Tuesday, July 18, 2017

Jane Austen Week: Day 2 - Q&A with Kathleen A. Flynn

Welcome to Jane Austen Week, Day 2!

One of the many pleasures of being a writer is getting to meet other writers. I haven't had the pleasure of getting to meet author Kathleen A. Flynn in person, but I was a third of the way through her debut novel, The Jane Austen Project, when I was in the planning stages of Jane Austen Week.

With its mix of Jane Austen, time travel, and philosophical speculation, it landed squarely in my reading sweet spot. In a nutshell, time travelers Rachel Katzman and Liam Finucane are sent to 1815 to recover Jane Austen's letters to her sister Cassandra, as well as a previously undiscovered completed manuscript. But their objective becomes messy as they become involved with Jane's social circle and begin to notice small changes in the historical timeline. And after a while, Rachel  a doctor  begins to wrestle with the mysterious illness that ultimately takes Jane's life.

Intrigued? So was I! After all, Jane Austen Week is all about the 200th Anniversary of Jane's passing; a celebration of her life's work. And because the plot of The Jane Austen Project centers very much on Jane's life, the looming reality of her death, and what might have happened if history had unfolded differently, I'm thrilled Kathleen could participate!
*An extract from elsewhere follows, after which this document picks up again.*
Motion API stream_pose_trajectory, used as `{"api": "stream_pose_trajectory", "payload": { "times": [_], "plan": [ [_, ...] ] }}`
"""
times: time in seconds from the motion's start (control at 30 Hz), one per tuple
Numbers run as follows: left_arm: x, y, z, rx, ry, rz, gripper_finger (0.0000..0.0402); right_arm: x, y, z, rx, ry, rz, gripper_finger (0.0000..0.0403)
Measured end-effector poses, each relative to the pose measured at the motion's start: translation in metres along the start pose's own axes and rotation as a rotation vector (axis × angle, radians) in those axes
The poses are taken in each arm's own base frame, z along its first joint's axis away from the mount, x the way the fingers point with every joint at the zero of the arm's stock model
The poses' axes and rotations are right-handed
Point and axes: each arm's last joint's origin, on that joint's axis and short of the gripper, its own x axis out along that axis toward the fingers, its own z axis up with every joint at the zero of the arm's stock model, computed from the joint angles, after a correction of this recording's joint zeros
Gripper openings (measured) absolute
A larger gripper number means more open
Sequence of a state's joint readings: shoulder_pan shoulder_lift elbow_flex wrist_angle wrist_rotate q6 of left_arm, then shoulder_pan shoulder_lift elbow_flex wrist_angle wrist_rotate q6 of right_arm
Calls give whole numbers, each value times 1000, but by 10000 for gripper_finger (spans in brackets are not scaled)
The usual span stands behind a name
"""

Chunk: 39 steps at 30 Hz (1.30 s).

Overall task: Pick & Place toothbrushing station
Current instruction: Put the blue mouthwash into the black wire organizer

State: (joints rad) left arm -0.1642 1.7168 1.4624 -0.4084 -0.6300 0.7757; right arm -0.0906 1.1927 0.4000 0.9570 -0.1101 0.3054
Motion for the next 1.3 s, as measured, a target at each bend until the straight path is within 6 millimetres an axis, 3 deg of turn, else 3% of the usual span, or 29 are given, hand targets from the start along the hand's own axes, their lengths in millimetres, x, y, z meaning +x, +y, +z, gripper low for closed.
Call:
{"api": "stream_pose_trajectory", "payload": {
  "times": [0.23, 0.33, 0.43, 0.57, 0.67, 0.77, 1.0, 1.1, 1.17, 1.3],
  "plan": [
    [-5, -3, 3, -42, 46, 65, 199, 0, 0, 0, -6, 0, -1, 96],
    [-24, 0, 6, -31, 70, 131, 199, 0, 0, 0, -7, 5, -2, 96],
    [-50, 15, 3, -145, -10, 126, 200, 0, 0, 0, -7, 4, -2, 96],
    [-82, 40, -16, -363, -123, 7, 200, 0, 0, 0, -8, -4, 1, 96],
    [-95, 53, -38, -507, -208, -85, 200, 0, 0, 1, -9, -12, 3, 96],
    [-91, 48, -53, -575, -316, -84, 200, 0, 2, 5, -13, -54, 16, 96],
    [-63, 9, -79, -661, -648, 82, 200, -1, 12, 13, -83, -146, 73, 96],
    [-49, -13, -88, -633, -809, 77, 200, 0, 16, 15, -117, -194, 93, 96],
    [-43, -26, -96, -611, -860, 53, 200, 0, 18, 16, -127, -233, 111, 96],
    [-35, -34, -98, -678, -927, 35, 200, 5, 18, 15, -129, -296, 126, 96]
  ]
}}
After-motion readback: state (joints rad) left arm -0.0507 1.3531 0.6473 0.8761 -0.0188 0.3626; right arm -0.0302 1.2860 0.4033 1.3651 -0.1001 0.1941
Hillary Manton Lodge: The Jane Austen Project opens in what feels like the near future. While you’re very specific about the historical dates, Rachel and Liam’s present day is hazier. Why is that? When do you think they’re originally from?

Kathleen A. Flynn: Great question! I wanted to be very specific about 1815 and more vague about the world Rachel and Liam had come from, because I wanted to leave some space for the reader’s imagination to roam. And because I did not want the story to be about the world they came from. Their world is not our world at some point in the future; it would be more helpful to think of it as an alternate possible world, where certain features of our own world are taken to a logical (or absurd) extreme.
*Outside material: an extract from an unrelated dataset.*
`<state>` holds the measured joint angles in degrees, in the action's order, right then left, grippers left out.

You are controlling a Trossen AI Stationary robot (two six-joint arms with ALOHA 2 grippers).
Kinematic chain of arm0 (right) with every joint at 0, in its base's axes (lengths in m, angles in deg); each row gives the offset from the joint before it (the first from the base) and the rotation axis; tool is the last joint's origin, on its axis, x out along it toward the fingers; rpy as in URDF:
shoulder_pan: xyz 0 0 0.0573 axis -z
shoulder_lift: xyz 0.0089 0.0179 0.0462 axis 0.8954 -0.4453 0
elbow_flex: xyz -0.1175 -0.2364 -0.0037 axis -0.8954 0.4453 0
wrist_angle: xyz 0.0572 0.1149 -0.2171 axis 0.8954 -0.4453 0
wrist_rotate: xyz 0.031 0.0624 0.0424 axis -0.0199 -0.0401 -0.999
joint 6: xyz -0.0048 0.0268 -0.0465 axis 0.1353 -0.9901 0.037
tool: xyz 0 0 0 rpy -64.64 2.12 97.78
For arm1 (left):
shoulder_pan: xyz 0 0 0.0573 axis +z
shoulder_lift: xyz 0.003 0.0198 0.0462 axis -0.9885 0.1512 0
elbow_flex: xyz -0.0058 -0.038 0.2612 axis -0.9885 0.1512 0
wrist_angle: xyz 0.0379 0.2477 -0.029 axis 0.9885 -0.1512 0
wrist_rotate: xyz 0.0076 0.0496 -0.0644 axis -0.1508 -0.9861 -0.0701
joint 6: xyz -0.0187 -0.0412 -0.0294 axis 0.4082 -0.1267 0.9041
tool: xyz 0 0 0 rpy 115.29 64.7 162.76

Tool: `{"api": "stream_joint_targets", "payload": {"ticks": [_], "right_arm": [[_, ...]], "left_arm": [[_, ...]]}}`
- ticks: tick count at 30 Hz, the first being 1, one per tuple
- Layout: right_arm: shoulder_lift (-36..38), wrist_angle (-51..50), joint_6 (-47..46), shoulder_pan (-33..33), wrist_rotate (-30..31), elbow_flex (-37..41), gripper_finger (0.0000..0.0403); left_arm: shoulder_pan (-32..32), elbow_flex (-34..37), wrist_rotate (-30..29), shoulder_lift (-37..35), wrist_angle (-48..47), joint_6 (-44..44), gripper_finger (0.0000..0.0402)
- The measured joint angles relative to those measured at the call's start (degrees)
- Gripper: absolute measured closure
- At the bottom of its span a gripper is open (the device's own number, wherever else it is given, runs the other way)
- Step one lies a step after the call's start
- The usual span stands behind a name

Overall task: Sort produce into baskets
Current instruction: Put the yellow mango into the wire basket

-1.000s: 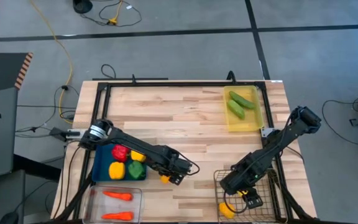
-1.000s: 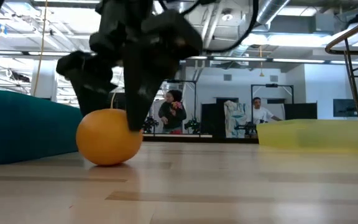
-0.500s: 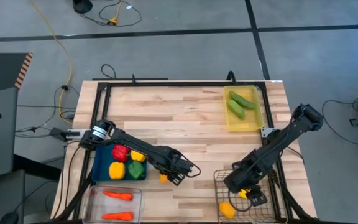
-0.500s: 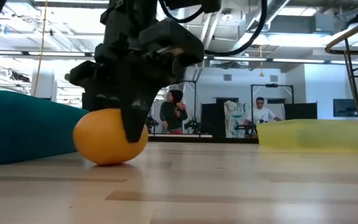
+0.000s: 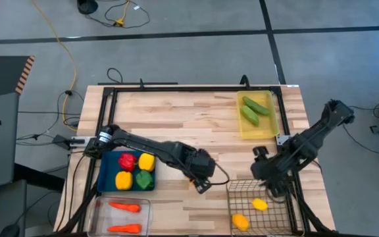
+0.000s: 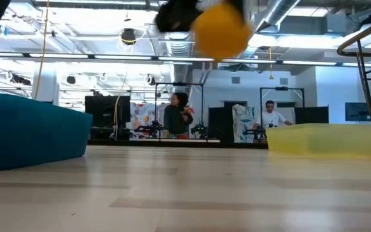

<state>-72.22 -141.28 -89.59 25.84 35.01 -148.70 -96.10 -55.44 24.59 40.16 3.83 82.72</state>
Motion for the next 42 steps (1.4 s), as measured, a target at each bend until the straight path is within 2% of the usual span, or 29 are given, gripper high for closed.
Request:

HML: Almost immediately upon arriving in Regency England, Rachel and Liam come across a grisly remainder of local justice. The stakes are high from the very beginning, and we’re very aware that this isn’t the BBC’s 19th century England. What were your intentions when it came to writing a portrayal of that time period?
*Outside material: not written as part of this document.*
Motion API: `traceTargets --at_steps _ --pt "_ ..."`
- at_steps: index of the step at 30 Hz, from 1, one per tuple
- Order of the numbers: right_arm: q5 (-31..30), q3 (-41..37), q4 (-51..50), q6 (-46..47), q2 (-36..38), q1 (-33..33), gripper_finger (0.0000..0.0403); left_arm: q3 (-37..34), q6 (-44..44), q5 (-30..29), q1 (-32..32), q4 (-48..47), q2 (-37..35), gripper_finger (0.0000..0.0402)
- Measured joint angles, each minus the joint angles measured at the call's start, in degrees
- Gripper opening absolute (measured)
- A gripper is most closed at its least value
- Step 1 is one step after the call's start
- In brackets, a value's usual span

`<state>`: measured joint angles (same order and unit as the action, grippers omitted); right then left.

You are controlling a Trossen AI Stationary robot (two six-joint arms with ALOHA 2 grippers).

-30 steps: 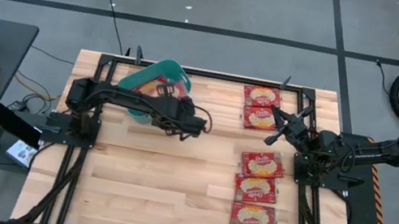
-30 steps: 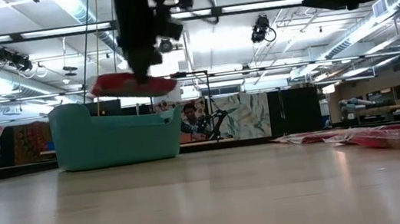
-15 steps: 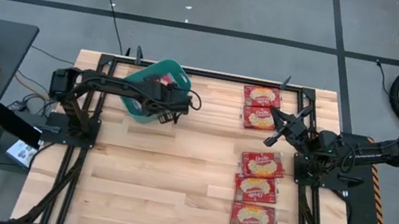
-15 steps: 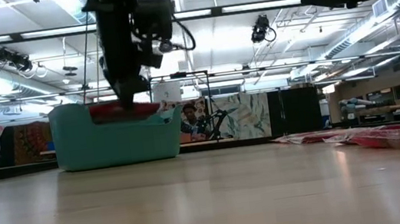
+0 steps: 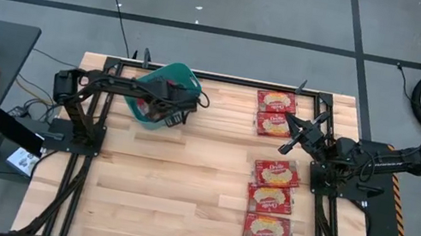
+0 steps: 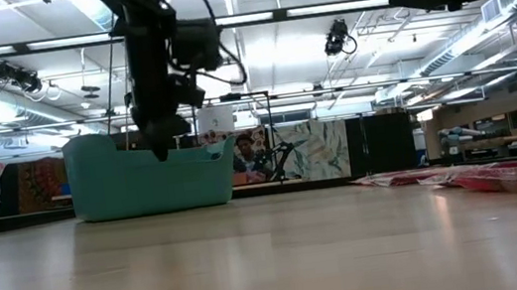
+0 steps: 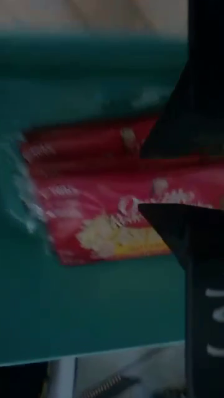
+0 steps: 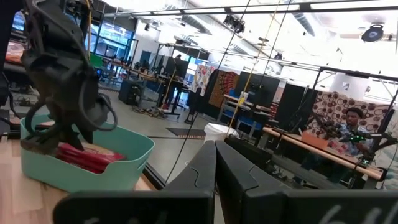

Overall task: Sort popcorn bags into baskets
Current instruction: Put the popcorn bag into the bin

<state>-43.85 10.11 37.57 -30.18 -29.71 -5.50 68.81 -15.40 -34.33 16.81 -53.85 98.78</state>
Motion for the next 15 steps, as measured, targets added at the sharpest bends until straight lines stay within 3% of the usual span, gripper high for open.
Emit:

KAF: I was interested in challenging the romantic, idealized image of life in Regency England. Especially because of the dominance of movie versions of Austen’s novels, it’s easy to picture life there as quite idyllic. Which it was in some ways, particularly if you were rich, and a man, and white, and the proper sort of Protestant. But even for those fortunate ones, there were a lot of unpleasant, unsanitary aspects of life that the movies – and Austen novels too – tend to gloss over. I wanted to explore how all this would seem to someone not used to it, which was why I needed time travelers.

HML: I can see that - Rachel in particular functions really well as an audience surrogate, but is still interesting in her own right. The blend of genres works really well. As both a work of science fiction and historical fiction, what kind of research did The Jane Austen Project involve?

KAF: Rachel and Liam are new to 1815 – they take nothing for granted, and we are seeing this world through their eyes. I needed to know things like what people ate, how they traveled around, bought clothing, and found servants. I researched what the customs of socializing would have been, the state of medicine at that time, and what the Austen family would have been doing at this particular moment in history, when I wanted to insert some visitors into their lives. 

Jane Austen’s work itself, though not much help on things like cookery or hiring a servant, is impressively precise about social stuff, full of telling little details that are easy to read over unless you are looking for them. Like the social significance of what time of day people eat their main meal, or who drives a curricle vs. who drives a barouche.

There is a certain amount of science in my story, but not a lot. I was interested in creating a plausible-seeming, logically consistent method of time travel (no magic), but I did not want to go into too much detail about it. Certain ideas already part of the furniture of my mind – from having studied physics (at a very basic level) in college and currently working with people who know a lot about data science and statistics – got a little more airing and research, and a chance to be playful.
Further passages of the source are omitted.